Check each line of the material below for "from" and copy those where it appears.

....

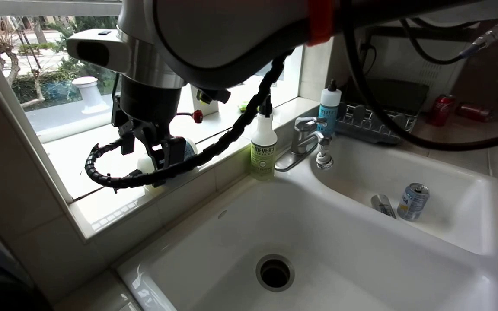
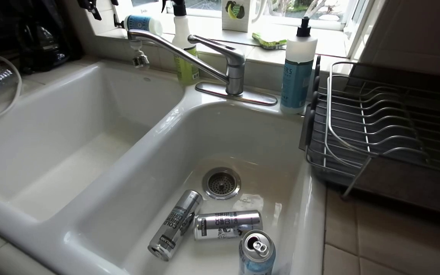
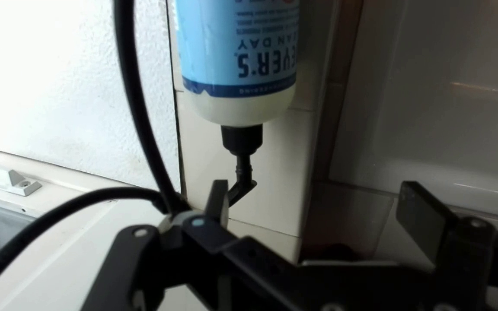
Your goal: Put the white bottle on the window sill in an upright position
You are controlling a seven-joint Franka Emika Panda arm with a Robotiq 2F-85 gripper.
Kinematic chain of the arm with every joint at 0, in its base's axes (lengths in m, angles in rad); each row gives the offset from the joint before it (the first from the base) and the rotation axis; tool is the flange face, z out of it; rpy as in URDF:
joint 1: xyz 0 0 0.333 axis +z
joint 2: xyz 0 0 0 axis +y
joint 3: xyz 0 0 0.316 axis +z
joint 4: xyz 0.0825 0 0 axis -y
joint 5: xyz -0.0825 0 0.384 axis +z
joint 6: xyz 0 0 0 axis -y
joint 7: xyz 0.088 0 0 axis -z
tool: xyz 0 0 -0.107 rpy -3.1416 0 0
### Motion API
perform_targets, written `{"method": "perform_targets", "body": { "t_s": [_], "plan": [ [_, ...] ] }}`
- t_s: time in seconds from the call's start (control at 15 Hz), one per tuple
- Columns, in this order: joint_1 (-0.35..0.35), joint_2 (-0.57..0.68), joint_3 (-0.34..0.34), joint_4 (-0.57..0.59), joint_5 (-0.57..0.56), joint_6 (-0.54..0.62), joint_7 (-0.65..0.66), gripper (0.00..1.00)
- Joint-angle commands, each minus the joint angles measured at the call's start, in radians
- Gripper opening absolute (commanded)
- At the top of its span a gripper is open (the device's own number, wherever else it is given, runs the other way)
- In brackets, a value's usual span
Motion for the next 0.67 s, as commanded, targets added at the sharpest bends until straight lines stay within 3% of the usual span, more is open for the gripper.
{"method": "perform_targets", "body": {
  "t_s": [0.0, 0.27, 0.4, 0.6],
  "plan": [
    [0.003, 0.057, 0.008, 0.058, 0.003, 0.025, -0.032, 0.97],
    [0.006, 0.096, 0.006, 0.091, -0.003, 0.038, -0.048, 0.83],
    [0.007, 0.113, 0.005, 0.106, -0.005, 0.044, -0.054, 0.91],
    [0.011, 0.135, 0.002, 0.127, -0.011, 0.051, -0.061, 0.95]
  ]
}}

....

Written response.
Kinematic chain of the arm with every joint at 0, in its base's axes (lengths in m, angles in rad); each row gives the offset from the joint before it (the first from the base) and the rotation axis; tool is the flange face, z out of it; rpy as in URDF:
- t_s: time in seconds from the call's start (control at 15 Hz), one per tuple

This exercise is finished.